The report’s called “What you know depends on what you watch: Current events knowledge across popular news sources,” and to my mind, there’s a half-baked quality to it that Blow ignored because the results suited his purposes. Isn’t there something fast and dirty about a poll that claims to take the public’s measure on the strength of just nine questions? Isn’t there something sketchy about its claim that it could isolate each respondent’s “source of news”—pretending, in effect, that no one who watches, say, The Daily Show also listens to talk radio?

That brings me to the poll’s most startling finding, which Blow ignored and which also seems to have escaped the pollsters.

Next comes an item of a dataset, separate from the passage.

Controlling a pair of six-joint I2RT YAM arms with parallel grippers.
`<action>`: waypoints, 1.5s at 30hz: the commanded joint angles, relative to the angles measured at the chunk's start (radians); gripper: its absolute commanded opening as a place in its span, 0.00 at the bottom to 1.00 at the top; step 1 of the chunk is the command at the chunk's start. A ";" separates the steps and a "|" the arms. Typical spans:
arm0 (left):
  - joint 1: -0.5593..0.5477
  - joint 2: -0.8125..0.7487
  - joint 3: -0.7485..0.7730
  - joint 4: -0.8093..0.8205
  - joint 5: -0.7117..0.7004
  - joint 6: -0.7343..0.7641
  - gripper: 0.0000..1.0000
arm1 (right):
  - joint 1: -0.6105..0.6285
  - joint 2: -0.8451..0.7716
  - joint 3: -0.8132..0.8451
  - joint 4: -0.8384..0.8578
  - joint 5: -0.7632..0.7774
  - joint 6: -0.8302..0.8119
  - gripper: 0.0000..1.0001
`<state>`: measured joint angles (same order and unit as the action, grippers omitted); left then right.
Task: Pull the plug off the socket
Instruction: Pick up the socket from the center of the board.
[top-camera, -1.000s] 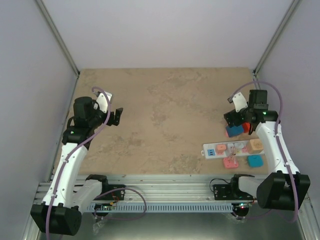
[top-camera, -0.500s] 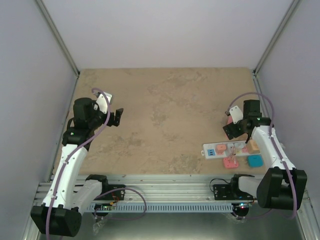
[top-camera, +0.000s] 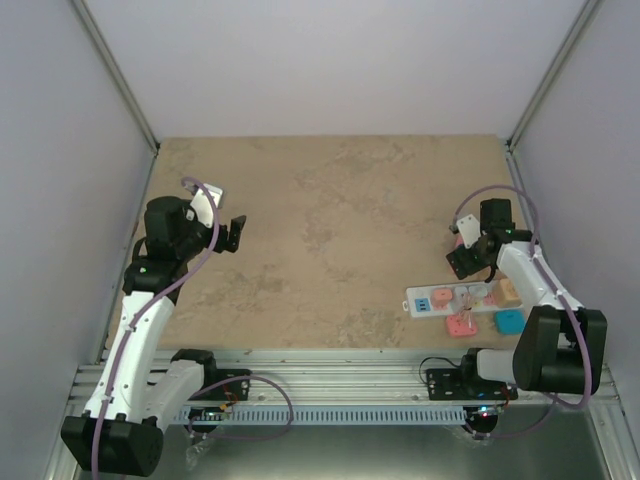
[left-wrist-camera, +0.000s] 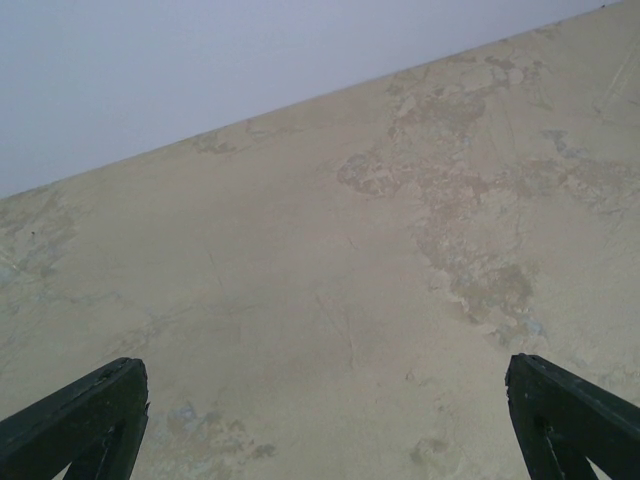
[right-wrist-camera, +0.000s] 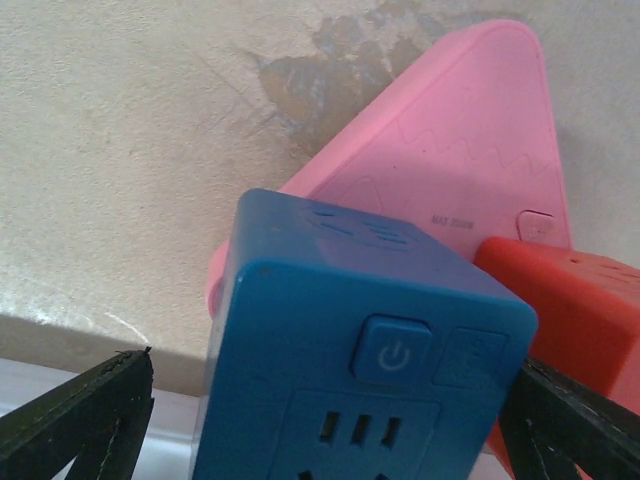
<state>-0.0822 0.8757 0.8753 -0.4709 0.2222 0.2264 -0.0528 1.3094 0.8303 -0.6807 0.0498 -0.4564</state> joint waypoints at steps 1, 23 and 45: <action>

As you can see from the Times‘s column of numbers, NPR topped the radio/TV pack. Its audience led with an average of 1.51 correct answers to the domestic news questions, and it also led with 1.97 correct answers to the international questions.

But square that with this—a line I had to read three times before I was sure what it said: “On average, people were able to answer correctly 1.8 of 4 questions about international news, and 1.6 of 5 questions about domestic affairs.”

Despite leading the pack, the NPR audience finished below average in its grasp of domestic affairs!

How could that be? The PublicMind report neither tells us nor shows any awareness of having raised the question. The only thing I can think of is that despite the poll’s premises, people do get their news from more than one source, making the grade given each separate source fairly meaningless. Moreover, when we read the report carefully, we discover a single reference to the complete list of “news sources” respondents were asked about. These also included local and network TV news, local and national newspapers, and blogs and political websites. And more respondents said they got news from local TV (76 percent) and newspapers (72 percent) than cited any other news source.

With that one mention, those sources of news disappear completely from the report. It’s up to us to keep in mind that 72 per cent of the respondents who supposedly got their news from Fox News, or MSNBC, or NPR, or The Daily Show also got it from their local newspaper. And apparently a full mix of news sources is informative enough that even the NPR audience, once its other news sources are separated out, scores below average on domestic affairs.

Who would have guessed?—getting news from a lot of sources beats getting it from one. My advice to Blow would be to resist the temptation to cadge a welcome conclusion from a study that it’s hard to take seriously.